TASK PROMPT |
Extract from the entries below, exactly as given, only the lines from the line containing "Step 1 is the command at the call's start" to the line containing "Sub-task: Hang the", both lines included.

INPUT FOR THIS TASK |
□ □ □

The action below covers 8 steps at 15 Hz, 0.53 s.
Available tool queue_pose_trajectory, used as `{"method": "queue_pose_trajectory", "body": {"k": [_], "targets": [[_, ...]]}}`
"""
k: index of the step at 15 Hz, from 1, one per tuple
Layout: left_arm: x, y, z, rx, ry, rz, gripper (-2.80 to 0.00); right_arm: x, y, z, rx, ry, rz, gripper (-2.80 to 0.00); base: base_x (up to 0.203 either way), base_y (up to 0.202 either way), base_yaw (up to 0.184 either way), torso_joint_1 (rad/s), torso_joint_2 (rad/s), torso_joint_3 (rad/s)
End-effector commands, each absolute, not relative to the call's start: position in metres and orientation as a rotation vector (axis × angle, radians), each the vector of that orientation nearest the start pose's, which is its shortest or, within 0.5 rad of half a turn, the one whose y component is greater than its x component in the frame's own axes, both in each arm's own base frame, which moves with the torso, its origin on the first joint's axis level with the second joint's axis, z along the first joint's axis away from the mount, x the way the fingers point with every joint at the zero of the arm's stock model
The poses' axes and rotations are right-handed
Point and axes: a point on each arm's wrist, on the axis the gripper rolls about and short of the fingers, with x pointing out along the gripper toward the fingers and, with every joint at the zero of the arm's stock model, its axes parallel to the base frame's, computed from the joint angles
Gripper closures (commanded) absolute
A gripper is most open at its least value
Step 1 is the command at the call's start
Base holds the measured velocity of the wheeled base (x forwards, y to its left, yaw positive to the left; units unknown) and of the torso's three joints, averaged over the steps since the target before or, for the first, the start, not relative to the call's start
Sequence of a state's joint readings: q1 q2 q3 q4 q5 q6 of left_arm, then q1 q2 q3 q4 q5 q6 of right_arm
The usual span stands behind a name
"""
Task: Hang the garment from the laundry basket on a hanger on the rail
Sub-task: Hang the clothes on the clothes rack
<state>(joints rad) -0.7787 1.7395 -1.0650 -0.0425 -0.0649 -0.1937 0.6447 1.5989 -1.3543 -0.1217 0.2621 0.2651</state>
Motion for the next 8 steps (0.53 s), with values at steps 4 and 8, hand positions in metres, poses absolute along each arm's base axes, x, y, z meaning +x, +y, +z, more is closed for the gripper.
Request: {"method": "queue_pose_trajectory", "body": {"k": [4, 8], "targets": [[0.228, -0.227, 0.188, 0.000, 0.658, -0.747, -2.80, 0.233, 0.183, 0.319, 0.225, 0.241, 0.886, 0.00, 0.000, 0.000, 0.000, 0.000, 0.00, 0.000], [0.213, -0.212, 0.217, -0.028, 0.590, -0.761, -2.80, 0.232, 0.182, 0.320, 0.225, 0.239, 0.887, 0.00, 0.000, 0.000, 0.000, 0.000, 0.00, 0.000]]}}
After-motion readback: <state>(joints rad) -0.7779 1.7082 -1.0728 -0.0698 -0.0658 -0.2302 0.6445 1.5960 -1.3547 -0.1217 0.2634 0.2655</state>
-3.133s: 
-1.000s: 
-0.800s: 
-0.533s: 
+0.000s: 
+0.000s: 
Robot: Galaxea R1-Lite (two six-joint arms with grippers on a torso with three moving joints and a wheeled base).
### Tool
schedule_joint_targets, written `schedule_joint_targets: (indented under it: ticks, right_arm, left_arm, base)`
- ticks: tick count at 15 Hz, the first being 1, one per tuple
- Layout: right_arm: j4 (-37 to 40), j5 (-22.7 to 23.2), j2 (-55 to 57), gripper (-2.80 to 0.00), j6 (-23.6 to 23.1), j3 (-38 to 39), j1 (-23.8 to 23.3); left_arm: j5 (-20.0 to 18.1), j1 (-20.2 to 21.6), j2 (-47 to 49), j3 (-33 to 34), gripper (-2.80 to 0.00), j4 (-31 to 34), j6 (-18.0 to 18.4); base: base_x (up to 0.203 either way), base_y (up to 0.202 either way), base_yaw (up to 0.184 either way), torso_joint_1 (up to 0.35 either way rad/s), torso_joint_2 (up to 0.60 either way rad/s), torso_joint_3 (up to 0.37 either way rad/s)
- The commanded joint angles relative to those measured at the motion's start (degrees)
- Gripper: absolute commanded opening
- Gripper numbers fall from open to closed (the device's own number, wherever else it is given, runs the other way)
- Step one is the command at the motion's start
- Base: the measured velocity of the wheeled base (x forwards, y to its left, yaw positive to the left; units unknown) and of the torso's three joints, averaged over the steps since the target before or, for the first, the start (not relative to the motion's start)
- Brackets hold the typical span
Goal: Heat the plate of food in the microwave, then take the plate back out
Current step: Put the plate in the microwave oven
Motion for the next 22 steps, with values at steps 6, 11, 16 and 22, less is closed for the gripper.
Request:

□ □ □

FINAL ANSWER |
Step 1 is the command at the call's start
Base holds the measured velocity of the wheeled base (x forwards, y to its left, yaw positive to the left; units unknown) and of the torso's three joints, averaged over the steps since the target before or, for the first, the start, not relative to the call's start
Sequence of a state's joint readings: q1 q2 q3 q4 q5 q6 of left_arm, then q1 q2 q3 q4 q5 q6 of right_arm
The usual span stands behind a name
"""
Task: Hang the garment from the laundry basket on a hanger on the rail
Sub-task: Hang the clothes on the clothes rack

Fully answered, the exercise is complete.